§ Activity
Copy, from the entries below, each line where the word "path" can be found.
──────── Supplied material
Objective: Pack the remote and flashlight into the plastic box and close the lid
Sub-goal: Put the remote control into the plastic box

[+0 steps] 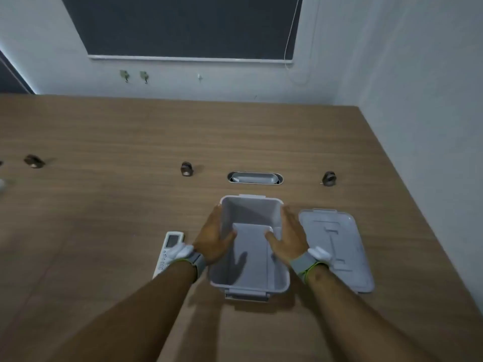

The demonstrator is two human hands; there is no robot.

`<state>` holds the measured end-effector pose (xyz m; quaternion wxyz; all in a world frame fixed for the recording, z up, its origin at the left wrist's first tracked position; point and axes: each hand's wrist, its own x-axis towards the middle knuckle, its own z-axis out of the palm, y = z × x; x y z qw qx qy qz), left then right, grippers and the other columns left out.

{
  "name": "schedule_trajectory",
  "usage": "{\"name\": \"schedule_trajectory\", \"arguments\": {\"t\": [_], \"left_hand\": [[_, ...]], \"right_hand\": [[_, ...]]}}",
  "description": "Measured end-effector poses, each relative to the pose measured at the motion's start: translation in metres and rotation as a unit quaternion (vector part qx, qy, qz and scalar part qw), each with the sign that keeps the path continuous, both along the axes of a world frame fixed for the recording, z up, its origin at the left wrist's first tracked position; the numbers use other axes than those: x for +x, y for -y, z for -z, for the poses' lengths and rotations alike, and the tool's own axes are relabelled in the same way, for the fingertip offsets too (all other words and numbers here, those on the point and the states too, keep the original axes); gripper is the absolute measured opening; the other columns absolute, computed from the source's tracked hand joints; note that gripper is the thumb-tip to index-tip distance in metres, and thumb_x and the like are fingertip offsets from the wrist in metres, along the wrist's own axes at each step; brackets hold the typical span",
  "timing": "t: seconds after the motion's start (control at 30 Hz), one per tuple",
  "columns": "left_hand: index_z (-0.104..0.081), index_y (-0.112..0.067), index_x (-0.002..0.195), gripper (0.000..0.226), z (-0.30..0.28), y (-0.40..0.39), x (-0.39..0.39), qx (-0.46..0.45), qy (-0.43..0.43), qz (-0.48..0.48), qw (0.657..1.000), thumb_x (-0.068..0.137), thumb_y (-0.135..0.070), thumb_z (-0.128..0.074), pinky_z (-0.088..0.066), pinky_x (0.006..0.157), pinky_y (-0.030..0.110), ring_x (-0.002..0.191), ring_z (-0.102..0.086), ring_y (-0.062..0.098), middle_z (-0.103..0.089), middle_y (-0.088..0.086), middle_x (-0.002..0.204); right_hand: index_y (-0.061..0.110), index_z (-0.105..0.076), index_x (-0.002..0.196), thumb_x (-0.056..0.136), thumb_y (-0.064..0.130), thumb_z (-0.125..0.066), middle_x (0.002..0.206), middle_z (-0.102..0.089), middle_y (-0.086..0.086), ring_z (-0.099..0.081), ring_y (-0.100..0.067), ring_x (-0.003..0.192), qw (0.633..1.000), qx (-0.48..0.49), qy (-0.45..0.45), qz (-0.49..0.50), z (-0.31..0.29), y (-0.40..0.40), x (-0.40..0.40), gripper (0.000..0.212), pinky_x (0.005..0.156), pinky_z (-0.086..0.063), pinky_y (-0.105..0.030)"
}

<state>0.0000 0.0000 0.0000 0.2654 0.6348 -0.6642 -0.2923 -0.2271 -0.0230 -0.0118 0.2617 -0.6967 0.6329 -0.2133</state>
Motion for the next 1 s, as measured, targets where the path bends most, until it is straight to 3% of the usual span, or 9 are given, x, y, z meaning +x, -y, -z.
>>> {"name": "schedule_trajectory", "arguments": {"t": [0.07,0.17,0.43,0.6,0.7,0.8,0.87,1.0], "left_hand": [[-0.004,-0.009,0.158,0.085,0.003,-0.005,-0.004,0.017,-0.022,-0.007,1.000,0.097,-0.027,-0.060,-0.006,0.115,0.016,0.151,-0.009,0.014,-0.006,0.001,0.165],[0.000,-0.010,0.158,0.086,0.011,-0.013,-0.008,0.033,-0.014,-0.020,0.999,0.098,-0.026,-0.059,-0.007,0.119,0.022,0.152,-0.006,0.018,-0.001,0.004,0.166],[-0.007,-0.010,0.158,0.080,0.013,-0.002,-0.007,0.026,-0.035,-0.038,0.998,0.097,-0.017,-0.058,-0.012,0.122,0.027,0.152,-0.013,0.020,-0.011,0.006,0.165],[-0.009,-0.010,0.158,0.079,0.018,0.002,-0.005,0.022,-0.041,-0.034,0.998,0.097,-0.018,-0.059,-0.010,0.117,0.019,0.150,-0.017,0.016,-0.015,0.003,0.164],[-0.019,-0.019,0.158,0.071,0.019,0.003,0.008,0.044,-0.076,-0.029,0.996,0.098,-0.029,-0.056,-0.026,0.116,0.026,0.137,-0.035,0.008,-0.033,-0.007,0.155],[-0.041,-0.026,0.148,0.057,0.021,0.003,0.028,0.051,-0.108,-0.062,0.991,0.096,-0.049,-0.047,-0.051,0.099,0.040,0.116,-0.064,0.020,-0.062,0.002,0.135],[-0.048,-0.022,0.142,0.054,0.029,0.001,0.041,0.049,-0.046,-0.093,0.993,0.095,-0.048,-0.046,-0.051,0.093,0.037,0.108,-0.066,0.023,-0.066,0.006,0.126],[-0.053,-0.020,0.135,0.054,0.049,-0.013,0.062,0.053,0.126,-0.200,0.970,0.088,-0.046,-0.052,-0.049,0.092,0.043,0.113,-0.058,0.035,-0.058,0.009,0.131]], "right_hand": [[0.012,-0.002,0.154,0.091,0.043,-0.054,0.163,-0.001,-0.004,-0.002,-0.022,0.150,1.000,0.018,-0.001,-0.003,0.002,-0.009,0.004,0.088,0.119,-0.005,-0.032],[0.013,0.002,0.154,0.089,0.044,-0.053,0.162,0.011,0.001,0.005,-0.017,0.149,1.000,0.002,-0.029,-0.013,0.011,-0.019,0.006,0.090,0.117,0.000,-0.027],[0.008,-0.002,0.153,0.090,0.025,-0.057,0.163,0.007,-0.003,-0.004,-0.022,0.150,1.000,0.002,-0.007,-0.010,0.007,-0.007,0.008,0.085,0.116,-0.010,-0.028],[0.008,-0.001,0.153,0.090,0.025,-0.056,0.163,0.008,-0.004,-0.004,-0.022,0.150,1.000,0.000,-0.015,-0.020,0.010,-0.003,0.005,0.085,0.115,-0.009,-0.026],[0.011,0.002,0.153,0.091,0.028,-0.055,0.163,0.011,-0.001,0.001,-0.019,0.150,0.999,0.007,-0.016,-0.032,0.011,0.001,0.004,0.086,0.115,-0.008,-0.025],[0.013,0.004,0.153,0.092,0.027,-0.055,0.162,0.015,0.001,0.004,-0.016,0.149,0.999,0.006,-0.018,-0.028,0.011,0.002,-0.002,0.087,0.113,-0.006,-0.023],[0.013,0.005,0.153,0.092,0.026,-0.056,0.161,0.017,0.003,0.008,-0.013,0.148,1.000,0.002,-0.018,-0.019,0.008,0.000,-0.011,0.087,0.113,-0.004,-0.023],[0.013,0.005,0.153,0.092,0.020,-0.057,0.160,0.020,0.004,0.014,-0.002,0.141,1.000,-0.001,-0.001,0.005,0.001,-0.008,-0.031,0.088,0.114,-0.002,-0.022]]}}
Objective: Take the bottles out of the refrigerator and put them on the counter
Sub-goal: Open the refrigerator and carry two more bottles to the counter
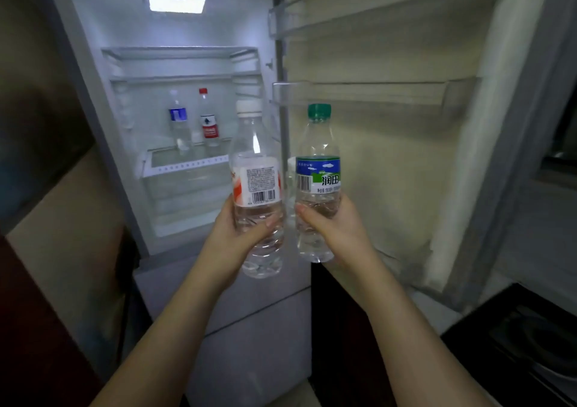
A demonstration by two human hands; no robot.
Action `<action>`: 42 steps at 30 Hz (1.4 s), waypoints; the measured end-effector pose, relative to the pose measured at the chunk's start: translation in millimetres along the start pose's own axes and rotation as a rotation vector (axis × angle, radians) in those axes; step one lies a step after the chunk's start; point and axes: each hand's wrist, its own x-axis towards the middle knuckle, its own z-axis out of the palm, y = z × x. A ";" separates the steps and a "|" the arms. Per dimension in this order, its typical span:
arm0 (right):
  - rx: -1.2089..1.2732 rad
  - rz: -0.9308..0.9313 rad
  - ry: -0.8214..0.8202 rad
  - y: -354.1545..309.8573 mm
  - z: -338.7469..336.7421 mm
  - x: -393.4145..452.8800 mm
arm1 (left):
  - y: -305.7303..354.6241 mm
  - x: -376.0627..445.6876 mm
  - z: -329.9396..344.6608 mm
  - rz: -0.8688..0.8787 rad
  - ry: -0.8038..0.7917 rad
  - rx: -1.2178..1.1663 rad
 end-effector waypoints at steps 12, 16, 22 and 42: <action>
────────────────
§ Exercise answer
  "description": "Measured end-effector poses, each relative to the pose measured at the motion's start: translation in metres and rotation as a unit quaternion (vector part qx, qy, qz and scalar part qw), each with the sign that keeps the path continuous, both along the axes of a world frame fixed for the recording, z up, its origin at the left wrist's first tracked position; the numbers use other axes than those: x for +x, y for -y, z for -z, for the poses' lengths and rotations alike, and the tool's own axes are relabelled in the same way, for the fingertip offsets too (all other words and numbers here, those on the point and the states too, keep the original axes); gripper is the absolute measured opening; the other columns absolute, computed from the source's tracked hand joints; note that gripper is the thumb-tip to index-tip distance in metres, and thumb_x and the like are fingertip offsets from the wrist in metres, along the wrist's own axes at each step; brackets hold the typical span",
Motion for the next 1 s, as measured, targets where the path bends most, until it is straight to 3% of the usual span, or 9 are given, x, y, z meaning +x, -y, -z.

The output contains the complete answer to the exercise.